No entanto, como o princípio de individuação é a matéria, poder-se-ia pensar que se segue do que dissemos que a essência, que é composta, simultaneamente, pela matéria e pela forma, é particular e não universal; daí se seguiria que os universais não teriam definição, uma vez que a essência é aquilo que é significado pela definição. Convém, pois, saber que não é a matéria considerada de qualquer modo que é princípio de individuação, mas apenas a matéria designada. E chamo matéria designada àquela que é considerada sob determinadas dimensões. Mas esta matéria não entra na definição de homem, enquanto homem, mas entraria na definição de Sócrates, se Sócrates tivesse definição. Na definição de homem, porém, entra a matéria não designada; de facto, na definição de homem não entram estes ossos e esta carne, mas ossos e carne em absoluto, que são a matéria não designada do homem.


[1] Ou categorias, substância e acidentes; ver Catherine Capellle, O. P., Saint Thomas d’Aquin, L’être et L’essence, Paris, Vrin, 1965, ad loc.): «l’être qui est divisé en dix catégories».

[2] Isto é, essa proposição.

[3] Isto é, o facto de afirmarmos «a afirmação é o oposto da negação» e «a cegueira ocorre no olho» confere a «negação» e a «cegueira» uma certa realidade, enquanto palavras usadas nestas duas proposições afirmativas.

[4] A essência indica «o que» (quid) a coisa é, ou seja, a sua quididade.

[5] É curioso observar que, embora tenha declarado que investigará o que é o ente e a essência, São Tomás de Aquino acabará por centrar-se especialmente no modo como os vários entes possuem essência, sem se preocupar muito com o que é ser.

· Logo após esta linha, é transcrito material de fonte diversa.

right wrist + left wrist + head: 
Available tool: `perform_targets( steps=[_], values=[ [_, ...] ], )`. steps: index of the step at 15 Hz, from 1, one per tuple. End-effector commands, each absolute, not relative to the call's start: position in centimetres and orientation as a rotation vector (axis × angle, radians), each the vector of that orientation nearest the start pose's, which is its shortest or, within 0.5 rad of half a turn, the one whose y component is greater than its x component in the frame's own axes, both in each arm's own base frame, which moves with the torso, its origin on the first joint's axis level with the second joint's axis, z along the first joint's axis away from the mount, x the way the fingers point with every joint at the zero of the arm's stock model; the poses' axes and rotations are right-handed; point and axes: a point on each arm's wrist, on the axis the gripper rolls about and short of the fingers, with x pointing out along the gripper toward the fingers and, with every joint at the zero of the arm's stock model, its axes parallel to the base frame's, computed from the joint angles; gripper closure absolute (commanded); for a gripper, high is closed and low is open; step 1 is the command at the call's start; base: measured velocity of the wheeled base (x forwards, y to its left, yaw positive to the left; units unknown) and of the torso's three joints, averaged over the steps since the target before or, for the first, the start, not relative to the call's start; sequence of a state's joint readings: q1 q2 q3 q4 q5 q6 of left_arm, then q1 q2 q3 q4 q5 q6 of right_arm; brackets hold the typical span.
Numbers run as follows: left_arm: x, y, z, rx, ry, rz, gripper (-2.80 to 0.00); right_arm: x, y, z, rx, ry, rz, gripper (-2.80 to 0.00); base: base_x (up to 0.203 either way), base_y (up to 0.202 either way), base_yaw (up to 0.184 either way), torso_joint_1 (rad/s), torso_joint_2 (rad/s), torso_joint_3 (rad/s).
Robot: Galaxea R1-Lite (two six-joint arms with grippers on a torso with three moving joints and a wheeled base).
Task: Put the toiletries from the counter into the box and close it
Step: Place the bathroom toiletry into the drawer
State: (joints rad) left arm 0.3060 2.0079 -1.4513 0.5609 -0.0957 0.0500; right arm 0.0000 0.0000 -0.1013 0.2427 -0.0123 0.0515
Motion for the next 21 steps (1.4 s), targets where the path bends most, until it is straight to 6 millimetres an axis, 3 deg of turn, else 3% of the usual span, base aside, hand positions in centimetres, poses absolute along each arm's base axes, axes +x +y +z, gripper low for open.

[6] A composição de alma e corpo é um exemplo do tipo mais geral de composição, de forma e matéria [ou antes: de matéria e forma, de modo a evitarmos a cacofonia: de forma].

[7] Isto é, que algo se inclui num género ou numa espécie.

[8] Isto porque, considera São Tomás de Aquino, os princípios da lógica e da matemática se referem apenas aos aspectos formais da coisa (ver Suma contra os Gentios, II, 25, 10).

[9] Isto é, o sujeito em que inserem; mas ver adiante, capítulo 7.

[10] Isto é, ao género dos acidentes.

[11] Isto é, a essência das substâncias compostas.

[12] Isto é, ser essencial, própria da coisa, e permitir que ela seja conhecida.

[13] Ousia, termo grego que é normalmente traduzido por «substância». Esta noção é discutida, nomeadamente, nas Categorias de Aristóteles, onde adquire pela primeira vez o sentido técnico que virá a ter em toda a tradição filosófica; é no entanto redutor considerar que, nesse texto, «ousia» significa apenas «essência».